*Stored data*
=== Begin Enclosure ===

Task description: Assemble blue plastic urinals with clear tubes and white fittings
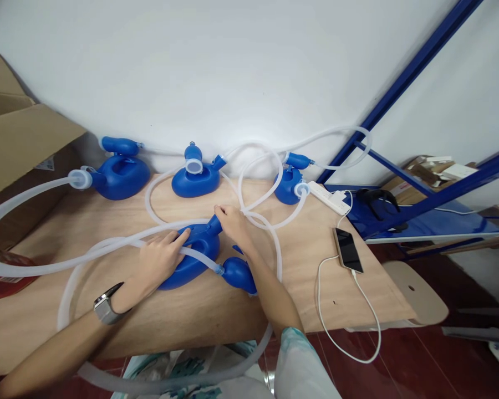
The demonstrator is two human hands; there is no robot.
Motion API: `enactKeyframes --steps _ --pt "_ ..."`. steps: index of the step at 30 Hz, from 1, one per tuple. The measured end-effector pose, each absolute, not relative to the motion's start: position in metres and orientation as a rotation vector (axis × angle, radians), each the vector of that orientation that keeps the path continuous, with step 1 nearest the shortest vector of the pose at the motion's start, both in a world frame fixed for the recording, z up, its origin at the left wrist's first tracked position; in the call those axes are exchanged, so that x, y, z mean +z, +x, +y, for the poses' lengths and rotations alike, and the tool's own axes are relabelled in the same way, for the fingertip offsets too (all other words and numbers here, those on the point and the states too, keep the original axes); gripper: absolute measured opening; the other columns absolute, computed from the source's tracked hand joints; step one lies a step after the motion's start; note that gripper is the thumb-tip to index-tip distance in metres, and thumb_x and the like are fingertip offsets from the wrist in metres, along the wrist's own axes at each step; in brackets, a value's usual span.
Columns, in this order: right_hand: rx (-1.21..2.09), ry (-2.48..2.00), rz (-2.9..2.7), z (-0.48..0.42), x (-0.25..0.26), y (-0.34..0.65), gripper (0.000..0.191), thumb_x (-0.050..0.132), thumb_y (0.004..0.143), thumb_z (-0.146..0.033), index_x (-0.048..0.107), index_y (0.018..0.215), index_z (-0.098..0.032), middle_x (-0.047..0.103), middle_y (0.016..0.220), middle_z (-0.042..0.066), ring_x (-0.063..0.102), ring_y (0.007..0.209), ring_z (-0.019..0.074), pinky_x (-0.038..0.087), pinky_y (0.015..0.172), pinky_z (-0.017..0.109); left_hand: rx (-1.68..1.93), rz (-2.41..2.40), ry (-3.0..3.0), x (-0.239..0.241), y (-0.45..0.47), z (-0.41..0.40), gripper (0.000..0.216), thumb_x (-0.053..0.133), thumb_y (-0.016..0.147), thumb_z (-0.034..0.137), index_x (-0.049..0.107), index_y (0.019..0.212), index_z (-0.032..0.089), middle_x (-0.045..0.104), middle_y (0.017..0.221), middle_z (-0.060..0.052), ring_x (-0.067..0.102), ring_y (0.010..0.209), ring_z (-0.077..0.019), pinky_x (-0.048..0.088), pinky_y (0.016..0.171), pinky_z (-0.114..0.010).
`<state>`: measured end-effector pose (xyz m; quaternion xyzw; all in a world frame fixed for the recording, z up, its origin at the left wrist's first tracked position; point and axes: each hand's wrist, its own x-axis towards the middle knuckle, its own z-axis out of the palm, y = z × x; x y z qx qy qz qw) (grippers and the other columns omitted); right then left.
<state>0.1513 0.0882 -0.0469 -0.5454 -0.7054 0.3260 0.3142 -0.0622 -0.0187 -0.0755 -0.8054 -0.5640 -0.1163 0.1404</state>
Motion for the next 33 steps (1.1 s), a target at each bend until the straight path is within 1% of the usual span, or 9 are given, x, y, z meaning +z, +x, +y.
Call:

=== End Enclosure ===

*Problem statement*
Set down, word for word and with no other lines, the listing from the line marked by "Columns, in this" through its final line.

*Exercise response*
Columns, in this order: right_hand: rx (-1.21..2.09), ry (-2.48..2.00), rz (-2.9..2.7), z (-0.48..0.42), x (-0.25..0.26), y (-0.34..0.65), gripper (0.000..0.191), thumb_x (-0.050..0.132), thumb_y (0.004..0.143), thumb_z (-0.146..0.033), index_x (-0.048..0.107), index_y (0.018..0.215), index_z (-0.098..0.032), middle_x (-0.047..0.103), middle_y (0.016..0.220), middle_z (-0.042..0.066), ring_x (-0.063..0.102), ring_y (0.007..0.209), ring_z (-0.019..0.074), pinky_x (-0.038..0.087), pinky_y (0.015..0.172), pinky_z (-0.017..0.109); left_hand: rx (-1.68..1.93), rz (-2.41..2.40), ry (-3.0..3.0), x (-0.239..0.241), y (-0.45..0.47), z (-0.41..0.40), gripper (0.000..0.216), thumb_x (-0.053..0.133), thumb_y (-0.016..0.147), thumb_z (-0.034..0.137), index_x (-0.049..0.107), index_y (0.019..0.212), index_z (-0.032..0.089), middle_x (-0.045..0.104), middle_y (0.017..0.221), middle_z (-0.060..0.052), ring_x (-0.067..0.102), ring_y (0.010..0.209), ring_z (-0.077..0.019), pinky_x (-0.048..0.088), pinky_y (0.016..0.171), pinky_z (-0.114..0.010).
`<state>`: measured end-effector pose (xyz m; quaternion xyzw; all in a world frame fixed for the recording, z up, its origin at the left wrist's first tracked position; point and axes: each hand's wrist, its own x-axis towards the middle knuckle, its own z-axis out of the palm, y = z × x; x y z qx qy qz qw) (grippers and the other columns omitted); right then left.
<state>0.1513 0.0882 -0.0469 -0.5454 -0.7054 0.3260 0.3142 -0.0622 -0.0187 -0.0755 -0.8054 -0.5640 -0.1163 0.1404</state>
Motion for the next 33 steps (1.1 s), a target at each bend until the straight path is within 1% of the usual span, or 9 are given, x, y, z meaning +z, +x, +y.
Call:

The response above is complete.